Copy each line of the following data that contains "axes".

*** Opening THE DATA ***

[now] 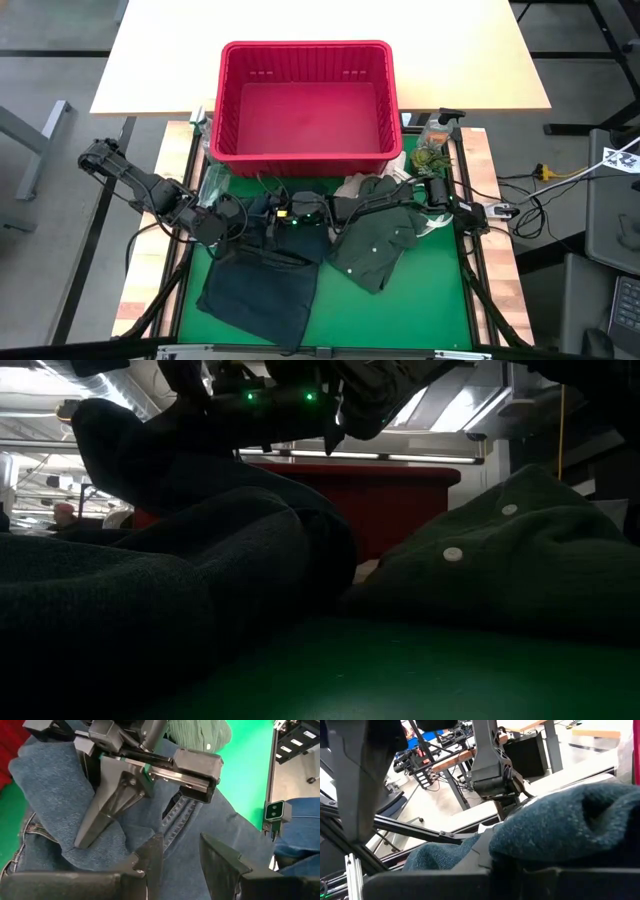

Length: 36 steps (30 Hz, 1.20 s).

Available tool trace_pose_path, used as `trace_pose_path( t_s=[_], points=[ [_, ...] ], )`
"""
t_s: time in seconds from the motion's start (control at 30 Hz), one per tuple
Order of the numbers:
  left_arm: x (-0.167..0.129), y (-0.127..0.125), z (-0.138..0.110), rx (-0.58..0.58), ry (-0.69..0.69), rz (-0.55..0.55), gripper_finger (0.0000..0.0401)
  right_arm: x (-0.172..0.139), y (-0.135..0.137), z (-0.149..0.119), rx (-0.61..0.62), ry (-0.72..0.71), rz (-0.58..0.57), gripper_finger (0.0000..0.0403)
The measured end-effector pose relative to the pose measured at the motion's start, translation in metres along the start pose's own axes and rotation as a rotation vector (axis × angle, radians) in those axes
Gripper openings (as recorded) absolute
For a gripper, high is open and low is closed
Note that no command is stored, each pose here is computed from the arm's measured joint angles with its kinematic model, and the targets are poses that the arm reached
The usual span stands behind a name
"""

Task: Fold laundry
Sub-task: Fold the dark blue pants

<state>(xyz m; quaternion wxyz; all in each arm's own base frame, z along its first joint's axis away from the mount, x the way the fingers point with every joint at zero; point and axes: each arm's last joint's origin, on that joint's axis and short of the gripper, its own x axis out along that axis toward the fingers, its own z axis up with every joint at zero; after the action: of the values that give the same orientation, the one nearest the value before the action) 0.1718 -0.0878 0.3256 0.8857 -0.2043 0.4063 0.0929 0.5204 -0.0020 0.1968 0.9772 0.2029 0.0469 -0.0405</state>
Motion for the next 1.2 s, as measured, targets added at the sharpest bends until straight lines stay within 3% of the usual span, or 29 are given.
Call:
trace_pose_path(
  t_s=[0.23, 0.53, 0.67, 0.83, 1.0, 1.2],
  points=[
    [0.000, 0.000, 0.000, 0.000, -0.002, 0.002, 0.0121, 0.000, 0.001, -0.001, 0.000, 0.020, 0.039, 0.0025],
    [0.003, -0.001, 0.000, 0.002, 0.002, 0.009, 0.0121, 0.000, 0.001, 0.000, 0.013, 0.009, 0.027, 0.0140],
    [0.015, 0.000, -0.006, 0.018, 0.035, 0.048, 0.0121, 0.001, 0.001, 0.003, 0.014, 0.002, 0.027, 0.0169],
    [0.034, 0.003, -0.017, 0.013, 0.085, 0.109, 0.0121, 0.003, 0.008, 0.015, 0.005, -0.015, 0.070, 0.0177],
    [0.049, 0.009, -0.029, -0.079, 0.113, 0.180, 0.0121, 0.004, 0.009, 0.018, 0.003, 0.000, 0.074, 0.0177],
    [0.052, 0.011, -0.033, -0.150, 0.139, 0.183, 0.0121, 0.004, 0.006, 0.015, 0.002, 0.063, 0.085, 0.0177]
  ],
)
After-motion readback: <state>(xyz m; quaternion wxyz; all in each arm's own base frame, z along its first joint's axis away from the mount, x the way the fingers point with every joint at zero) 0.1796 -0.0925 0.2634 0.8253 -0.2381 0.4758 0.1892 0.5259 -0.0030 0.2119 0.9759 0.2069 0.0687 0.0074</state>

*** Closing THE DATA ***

**THE ANSWER**
The measured end-effector pose relative to the pose measured at the motion's start, translation in metres along the start pose's own axes and rotation as a rotation vector (axis × angle, radians) in those axes
<state>(xyz m; quaternion wxyz; all in each arm's own base frame, z along its first joint's axis away from the mount, x the way the fingers point with every joint at zero; point and axes: each arm's last joint's origin, on that joint's axis and short of the gripper, its own x axis out along that axis toward the fingers, its own z axis up with every joint at zero; after the action: of the values that give the same orientation, the one nearest the value before the action) 0.1718 -0.0878 0.3256 0.8857 -0.2043 0.4063 0.0929 0.5204 -0.0020 0.1968 0.9772 0.2029 0.0469 -0.0405</state>

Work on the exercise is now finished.